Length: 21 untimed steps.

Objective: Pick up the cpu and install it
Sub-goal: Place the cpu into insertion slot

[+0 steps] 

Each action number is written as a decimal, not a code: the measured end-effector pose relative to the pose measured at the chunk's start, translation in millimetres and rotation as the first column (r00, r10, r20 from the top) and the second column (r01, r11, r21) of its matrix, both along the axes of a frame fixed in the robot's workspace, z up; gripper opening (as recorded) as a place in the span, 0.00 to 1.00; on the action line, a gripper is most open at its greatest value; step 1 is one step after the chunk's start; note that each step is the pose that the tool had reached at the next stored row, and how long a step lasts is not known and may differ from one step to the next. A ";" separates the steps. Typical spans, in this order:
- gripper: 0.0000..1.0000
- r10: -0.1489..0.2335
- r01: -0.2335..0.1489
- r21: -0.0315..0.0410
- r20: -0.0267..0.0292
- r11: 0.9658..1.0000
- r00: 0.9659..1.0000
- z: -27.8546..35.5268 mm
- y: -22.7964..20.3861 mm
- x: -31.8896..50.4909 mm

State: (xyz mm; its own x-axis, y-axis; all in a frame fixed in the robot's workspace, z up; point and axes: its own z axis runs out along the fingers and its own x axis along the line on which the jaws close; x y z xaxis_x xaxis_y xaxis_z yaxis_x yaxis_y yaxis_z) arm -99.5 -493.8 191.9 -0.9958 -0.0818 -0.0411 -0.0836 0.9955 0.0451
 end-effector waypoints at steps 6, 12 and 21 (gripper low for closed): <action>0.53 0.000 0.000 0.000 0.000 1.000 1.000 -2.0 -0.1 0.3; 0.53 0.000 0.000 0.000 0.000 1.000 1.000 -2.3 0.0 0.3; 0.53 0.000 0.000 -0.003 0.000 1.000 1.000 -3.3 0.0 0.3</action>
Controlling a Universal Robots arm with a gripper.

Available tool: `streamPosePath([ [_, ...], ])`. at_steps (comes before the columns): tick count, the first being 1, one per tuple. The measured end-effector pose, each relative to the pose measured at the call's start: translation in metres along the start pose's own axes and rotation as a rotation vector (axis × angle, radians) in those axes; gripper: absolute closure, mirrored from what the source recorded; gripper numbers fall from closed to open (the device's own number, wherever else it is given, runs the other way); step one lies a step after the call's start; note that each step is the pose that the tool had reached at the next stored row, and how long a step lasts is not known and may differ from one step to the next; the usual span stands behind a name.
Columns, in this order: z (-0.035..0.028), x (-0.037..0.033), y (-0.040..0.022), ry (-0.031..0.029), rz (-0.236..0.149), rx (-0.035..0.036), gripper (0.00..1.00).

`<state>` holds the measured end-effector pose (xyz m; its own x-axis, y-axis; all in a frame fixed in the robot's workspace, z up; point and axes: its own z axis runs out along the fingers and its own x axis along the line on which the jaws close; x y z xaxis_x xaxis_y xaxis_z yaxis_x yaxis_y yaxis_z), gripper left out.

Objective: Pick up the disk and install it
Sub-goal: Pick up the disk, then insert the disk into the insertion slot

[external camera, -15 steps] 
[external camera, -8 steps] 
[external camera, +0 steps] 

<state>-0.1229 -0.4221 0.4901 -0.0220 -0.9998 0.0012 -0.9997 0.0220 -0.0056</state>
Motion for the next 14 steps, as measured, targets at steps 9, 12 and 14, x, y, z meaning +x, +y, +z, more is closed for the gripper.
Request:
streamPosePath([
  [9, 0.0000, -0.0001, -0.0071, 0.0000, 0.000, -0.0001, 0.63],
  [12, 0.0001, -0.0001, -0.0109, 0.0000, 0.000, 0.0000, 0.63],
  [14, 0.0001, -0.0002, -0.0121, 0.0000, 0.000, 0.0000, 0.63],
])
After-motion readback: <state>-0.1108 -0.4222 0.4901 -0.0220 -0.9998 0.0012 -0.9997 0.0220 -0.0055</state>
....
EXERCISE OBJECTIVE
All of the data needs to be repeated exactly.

OUTPUT OF THE EXERCISE
Length: 21 untimed steps.

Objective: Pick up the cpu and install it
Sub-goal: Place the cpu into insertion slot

[+0 steps] 

Each action number is written as a decimal, not a code: the measured end-effector pose relative to the pose measured at the chunk's start, translation in millimetres and rotation as the first column (r00, r10, r20 from the top) and the second column (r01, r11, r21) of its matrix, both along the axes of a frame fixed in the robot's workspace, z up; gripper opening (as recorded) as a place in the span, 0.00 to 1.00; on the action line, a gripper is most open at its greatest value; step 1 is one step after the chunk's start; note that each step is the pose that the tool had reached at the next stored row, and how long a step lasts is not known and may differ from one step to the next. A ";" separates the steps. Typical spans, in this order:
- gripper: 0.0000..1.0000
- r10: -0.1489..0.2335
- r01: -0.2335..0.1489
- r21: -0.0315..0.0410
- r20: -0.0267..0.0292
- r11: 0.9658..1.0000
- r00: 0.9659..1.0000
- z: -27.8546..35.5268 mm
- y: -22.7964..20.3861 mm
- x: -31.8896..50.4909 mm

State: (xyz mm; its own x-axis, y-axis; all in a frame fixed in the robot's workspace, z up; point and axes: its own z axis runs out along the fingers and its own x axis along the line on which the jaws close; x y z xaxis_x xaxis_y xaxis_z yaxis_x yaxis_y yaxis_z) arm -99.5 -493.8 191.9 -0.9958 -0.0818 -0.0411 -0.0836 0.9955 0.0451
 end-effector waypoints at steps 6, 12 and 21 (gripper low for closed): <action>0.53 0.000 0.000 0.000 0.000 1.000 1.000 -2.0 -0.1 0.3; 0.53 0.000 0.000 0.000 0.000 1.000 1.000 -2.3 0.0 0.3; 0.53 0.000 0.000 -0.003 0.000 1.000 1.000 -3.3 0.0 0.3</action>
Controlling a Universal Robots arm with a gripper.

Available tool: `streamPosePath([ [_, ...], ])`. at_steps (comes before the columns): tick count, the first being 1, one per tuple. The measured end-effector pose, each relative to the pose measured at the call's start: translation in metres along the start pose's own axes and rotation as a rotation vector (axis × angle, radians) in those axes; gripper: absolute closure, mirrored from what the source recorded; gripper numbers fall from closed to open (the device's own number, wherever else it is given, runs the other way); step one lies a step after the call's start; note that each step is the pose that the tool had reached at the next stored row, and how long a step lasts is not known and may differ from one step to the next; the usual span stands behind a name.
Columns, in this order: z (-0.035..0.028), x (-0.037..0.033), y (-0.040..0.022), ry (-0.031..0.029), rz (-0.236..0.149), rx (-0.035..0.036), gripper (0.00..1.00).

`<state>` holds the measured end-effector pose (xyz m; its own x-axis, y-axis; all in a frame fixed in the robot's workspace, z up; point and axes: its own z axis runs out along the fingers and its own x axis along the line on which the jaws close; x y z xaxis_x xaxis_y xaxis_z yaxis_x yaxis_y yaxis_z), gripper left out.

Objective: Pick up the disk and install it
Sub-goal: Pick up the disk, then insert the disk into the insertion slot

[external camera, -15 steps] 
[external camera, -8 steps] 
[external camera, +0 steps] 

<state>-0.1229 -0.4221 0.4901 -0.0220 -0.9998 0.0012 -0.9997 0.0220 -0.0056</state>
Motion for the next 14 steps, as measured, targets at steps 9, 12 and 14, x, y, z meaning +x, +y, +z, more is closed for the gripper.
Request:
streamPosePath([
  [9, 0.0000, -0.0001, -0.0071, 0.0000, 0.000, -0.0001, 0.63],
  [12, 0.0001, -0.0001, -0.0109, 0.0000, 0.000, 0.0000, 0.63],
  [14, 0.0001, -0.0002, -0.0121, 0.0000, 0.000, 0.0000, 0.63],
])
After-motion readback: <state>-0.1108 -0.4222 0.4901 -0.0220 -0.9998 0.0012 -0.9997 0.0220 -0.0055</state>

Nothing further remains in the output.